_AIM OF THE TASK_: The answer should hold nothing but the lines from the one with "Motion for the" through the end of the listing below, each exactly as written.

▬▬▬▬▬▬▬▬▬▬

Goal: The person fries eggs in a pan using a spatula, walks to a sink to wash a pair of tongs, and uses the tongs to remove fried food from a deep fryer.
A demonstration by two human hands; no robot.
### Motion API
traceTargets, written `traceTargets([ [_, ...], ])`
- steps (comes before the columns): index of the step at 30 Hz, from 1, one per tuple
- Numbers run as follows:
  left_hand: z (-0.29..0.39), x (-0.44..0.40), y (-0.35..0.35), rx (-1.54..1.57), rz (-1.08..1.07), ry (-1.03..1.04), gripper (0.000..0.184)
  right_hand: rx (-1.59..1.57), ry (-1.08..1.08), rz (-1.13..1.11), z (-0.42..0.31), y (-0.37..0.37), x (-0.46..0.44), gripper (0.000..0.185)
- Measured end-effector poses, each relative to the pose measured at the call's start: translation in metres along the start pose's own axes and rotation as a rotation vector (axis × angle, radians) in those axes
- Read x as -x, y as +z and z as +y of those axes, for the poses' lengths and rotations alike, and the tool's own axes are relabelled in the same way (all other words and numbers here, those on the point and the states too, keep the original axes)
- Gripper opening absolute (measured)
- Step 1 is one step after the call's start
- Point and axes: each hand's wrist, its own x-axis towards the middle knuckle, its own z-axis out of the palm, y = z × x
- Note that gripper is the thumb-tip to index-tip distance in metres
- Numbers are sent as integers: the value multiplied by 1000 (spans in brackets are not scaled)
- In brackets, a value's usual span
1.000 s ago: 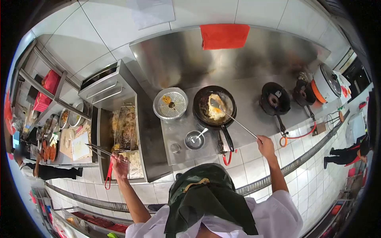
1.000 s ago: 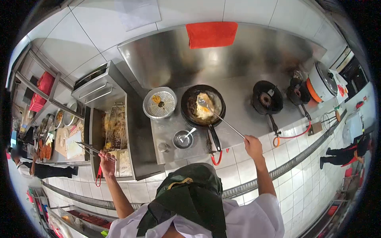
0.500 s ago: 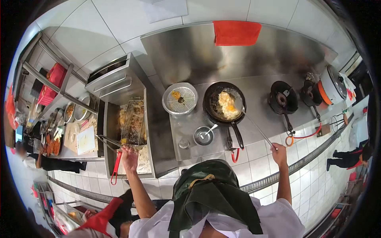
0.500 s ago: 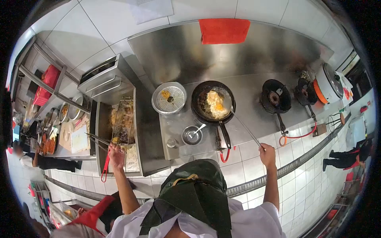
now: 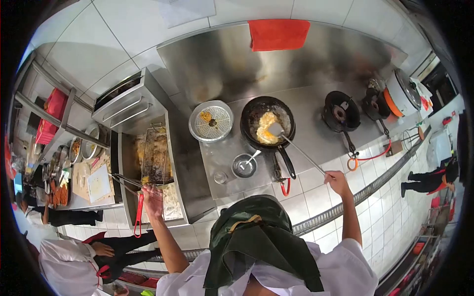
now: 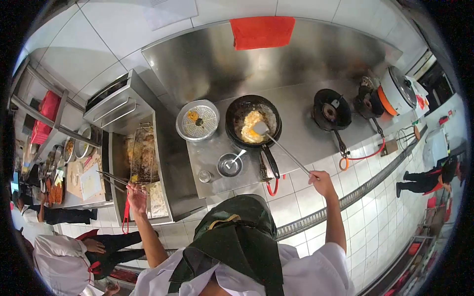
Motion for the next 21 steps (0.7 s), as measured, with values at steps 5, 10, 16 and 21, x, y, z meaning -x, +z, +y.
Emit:
traceTargets([
  [5,2,-3,-10,3,5,-9,16,91,-10,-62,-1,5,-18,16],
  [10,-1,-3,0,-4,-34,6,16,236,-18,20,-15,36,-52,15],
  [16,-1,-3,2,6,-44,23,16,395,-27,202,-18,40,-40,13],
  [21,0,1,7,-15,-30,39,15,454,-75,191,-14,4,-30,18],
])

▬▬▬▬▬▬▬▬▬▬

_EXPECTED ANSWER_:
Motion for the next 21 steps (0.7 s), as measured, with values at steps 5, 10, 16 and 21, x, y, z meaning -x, +z, +y.
Emit:
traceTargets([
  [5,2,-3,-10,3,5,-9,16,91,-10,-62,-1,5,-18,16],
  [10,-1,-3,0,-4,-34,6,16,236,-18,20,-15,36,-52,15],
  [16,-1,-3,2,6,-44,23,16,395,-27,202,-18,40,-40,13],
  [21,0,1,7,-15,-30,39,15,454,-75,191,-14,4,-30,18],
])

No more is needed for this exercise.